* Task directions: When you return the data, keep each character exactly as it appears.

[Start of Attachment]

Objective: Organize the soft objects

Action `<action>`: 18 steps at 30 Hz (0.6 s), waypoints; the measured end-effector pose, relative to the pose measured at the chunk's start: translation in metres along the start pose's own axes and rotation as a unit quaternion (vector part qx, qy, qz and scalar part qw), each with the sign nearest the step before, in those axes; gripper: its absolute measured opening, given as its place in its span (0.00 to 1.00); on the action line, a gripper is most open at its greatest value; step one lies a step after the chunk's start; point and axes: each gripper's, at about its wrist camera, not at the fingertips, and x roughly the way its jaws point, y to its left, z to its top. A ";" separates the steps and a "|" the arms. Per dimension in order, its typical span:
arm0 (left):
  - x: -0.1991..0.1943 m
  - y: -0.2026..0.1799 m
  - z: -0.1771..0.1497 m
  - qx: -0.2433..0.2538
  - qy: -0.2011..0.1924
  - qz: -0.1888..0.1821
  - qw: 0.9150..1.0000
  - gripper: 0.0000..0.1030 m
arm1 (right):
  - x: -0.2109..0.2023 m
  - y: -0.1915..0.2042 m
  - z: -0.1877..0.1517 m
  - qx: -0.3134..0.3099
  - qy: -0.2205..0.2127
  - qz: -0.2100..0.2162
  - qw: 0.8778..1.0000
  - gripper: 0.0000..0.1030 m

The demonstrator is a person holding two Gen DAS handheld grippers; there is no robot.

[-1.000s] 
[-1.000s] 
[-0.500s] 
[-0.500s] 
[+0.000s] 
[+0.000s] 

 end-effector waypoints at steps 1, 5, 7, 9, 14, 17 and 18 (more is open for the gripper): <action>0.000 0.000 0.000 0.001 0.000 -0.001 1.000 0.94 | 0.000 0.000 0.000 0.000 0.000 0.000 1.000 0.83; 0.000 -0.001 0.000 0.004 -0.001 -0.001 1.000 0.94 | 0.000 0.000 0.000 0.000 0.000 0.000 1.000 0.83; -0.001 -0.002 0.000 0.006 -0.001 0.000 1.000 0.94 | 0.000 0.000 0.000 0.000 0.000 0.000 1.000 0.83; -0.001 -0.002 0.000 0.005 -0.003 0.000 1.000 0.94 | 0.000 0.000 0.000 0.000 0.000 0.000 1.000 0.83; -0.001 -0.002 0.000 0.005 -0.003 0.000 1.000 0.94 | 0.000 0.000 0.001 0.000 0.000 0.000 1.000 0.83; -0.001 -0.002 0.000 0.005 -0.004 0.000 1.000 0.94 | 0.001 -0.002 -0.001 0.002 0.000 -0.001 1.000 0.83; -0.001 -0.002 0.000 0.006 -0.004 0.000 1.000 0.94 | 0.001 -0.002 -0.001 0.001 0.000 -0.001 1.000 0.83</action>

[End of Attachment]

* Reply:
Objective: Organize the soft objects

Action `<action>`: 18 steps at 30 Hz (0.6 s), waypoints; the measured end-effector pose, relative to the pose measured at the chunk's start: translation in metres along the start pose's own axes and rotation as a unit quaternion (vector part qx, qy, qz and scalar part qw), each with the sign nearest the step before, in those axes; gripper: its absolute measured opening, given as its place in its span (0.00 to 1.00); on the action line, a gripper is most open at its greatest value; step one lies a step after the chunk's start; point and axes: each gripper's, at about its wrist camera, not at the fingertips, and x roughly the way its jaws point, y to its left, z to its top. A ";" separates the steps and a "|" the arms. Per dimension in order, its typical span:
arm0 (left):
  - x: -0.1991..0.1943 m
  - y: -0.2026..0.1799 m
  - z: -0.1771..0.1497 m
  - qx: -0.2433..0.2538
  - qy: -0.2011..0.1924
  - qz: -0.1888..0.1821
  - qw: 0.9150..1.0000
  - gripper: 0.0000..0.1030 m
arm1 (right):
  - x: -0.2109..0.2023 m
  - y: -0.1915..0.2042 m
  - z: -0.1877..0.1517 m
  - qx: -0.3134..0.3099
  - qy: -0.2205..0.2127
  - qz: -0.2100..0.2162
  - qw: 0.8778..1.0000
  - gripper: 0.0000..0.1030 m

The demonstrator is a person holding two Gen DAS handheld grippers; there is no robot.

[-1.000s] 
[-1.000s] 
[-0.500s] 
[-0.500s] 
[+0.000s] 
[+0.000s] 

 end-effector waypoints at steps 1, 5, 7, 9, 14, 17 and 18 (more is open for the gripper): <action>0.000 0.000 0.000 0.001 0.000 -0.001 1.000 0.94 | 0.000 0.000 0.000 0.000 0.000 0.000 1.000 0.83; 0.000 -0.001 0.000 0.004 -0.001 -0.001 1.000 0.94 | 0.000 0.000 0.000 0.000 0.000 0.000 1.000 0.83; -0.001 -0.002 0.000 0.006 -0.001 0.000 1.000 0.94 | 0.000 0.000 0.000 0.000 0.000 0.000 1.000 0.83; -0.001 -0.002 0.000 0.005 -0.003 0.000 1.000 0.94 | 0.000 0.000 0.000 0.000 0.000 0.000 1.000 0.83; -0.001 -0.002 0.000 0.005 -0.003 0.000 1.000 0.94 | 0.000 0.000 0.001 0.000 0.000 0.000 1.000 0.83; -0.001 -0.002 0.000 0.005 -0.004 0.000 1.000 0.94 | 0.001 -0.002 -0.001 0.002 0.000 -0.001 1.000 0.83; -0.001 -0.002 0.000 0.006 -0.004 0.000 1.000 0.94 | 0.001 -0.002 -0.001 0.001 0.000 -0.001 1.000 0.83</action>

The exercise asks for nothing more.